WHAT IS EXPECTED → Work out how many lines of the data contain "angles" and reply with that number alone.

Segment Start: PROVIDED DATA

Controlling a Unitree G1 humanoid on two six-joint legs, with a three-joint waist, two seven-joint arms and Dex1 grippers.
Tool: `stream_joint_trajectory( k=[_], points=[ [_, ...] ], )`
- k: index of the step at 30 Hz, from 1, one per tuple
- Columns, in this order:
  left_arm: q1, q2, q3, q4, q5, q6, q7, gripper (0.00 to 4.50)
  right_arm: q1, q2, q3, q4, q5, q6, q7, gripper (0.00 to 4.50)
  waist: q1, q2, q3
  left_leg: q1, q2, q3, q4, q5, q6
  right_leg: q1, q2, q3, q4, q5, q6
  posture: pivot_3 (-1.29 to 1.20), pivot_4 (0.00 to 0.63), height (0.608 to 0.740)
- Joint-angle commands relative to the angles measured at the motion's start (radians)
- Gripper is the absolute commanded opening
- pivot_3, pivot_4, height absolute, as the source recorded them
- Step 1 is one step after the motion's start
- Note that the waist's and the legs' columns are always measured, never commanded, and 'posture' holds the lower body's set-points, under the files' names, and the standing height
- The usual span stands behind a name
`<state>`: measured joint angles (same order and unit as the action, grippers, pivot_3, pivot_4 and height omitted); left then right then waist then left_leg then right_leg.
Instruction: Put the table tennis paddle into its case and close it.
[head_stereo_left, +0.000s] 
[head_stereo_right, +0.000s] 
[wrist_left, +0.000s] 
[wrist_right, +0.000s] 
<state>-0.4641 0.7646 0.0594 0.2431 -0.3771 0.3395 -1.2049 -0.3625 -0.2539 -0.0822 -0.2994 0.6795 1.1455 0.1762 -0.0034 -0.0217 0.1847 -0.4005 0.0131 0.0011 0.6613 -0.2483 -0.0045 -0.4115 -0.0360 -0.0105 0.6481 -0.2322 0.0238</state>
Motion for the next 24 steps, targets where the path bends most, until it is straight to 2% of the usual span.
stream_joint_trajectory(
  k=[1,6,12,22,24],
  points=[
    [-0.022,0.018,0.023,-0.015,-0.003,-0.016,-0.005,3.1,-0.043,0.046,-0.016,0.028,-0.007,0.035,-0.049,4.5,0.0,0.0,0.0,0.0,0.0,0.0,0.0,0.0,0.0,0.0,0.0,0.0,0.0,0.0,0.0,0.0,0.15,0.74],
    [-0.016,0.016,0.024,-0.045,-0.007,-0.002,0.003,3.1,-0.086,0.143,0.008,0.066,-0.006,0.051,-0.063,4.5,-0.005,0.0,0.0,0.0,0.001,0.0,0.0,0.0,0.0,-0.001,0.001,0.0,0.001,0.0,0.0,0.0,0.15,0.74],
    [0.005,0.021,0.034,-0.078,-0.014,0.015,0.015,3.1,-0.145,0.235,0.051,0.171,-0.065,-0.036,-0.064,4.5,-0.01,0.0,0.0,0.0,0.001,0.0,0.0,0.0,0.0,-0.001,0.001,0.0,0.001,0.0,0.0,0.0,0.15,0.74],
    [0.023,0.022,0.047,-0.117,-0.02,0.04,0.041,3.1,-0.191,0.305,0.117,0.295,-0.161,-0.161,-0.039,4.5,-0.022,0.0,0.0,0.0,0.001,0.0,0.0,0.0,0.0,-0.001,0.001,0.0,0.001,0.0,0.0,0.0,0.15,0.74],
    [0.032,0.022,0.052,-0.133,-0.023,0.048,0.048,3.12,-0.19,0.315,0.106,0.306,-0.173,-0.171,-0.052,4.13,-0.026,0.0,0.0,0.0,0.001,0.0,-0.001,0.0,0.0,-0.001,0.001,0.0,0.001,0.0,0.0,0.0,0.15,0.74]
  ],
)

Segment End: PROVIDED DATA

RESULT → 2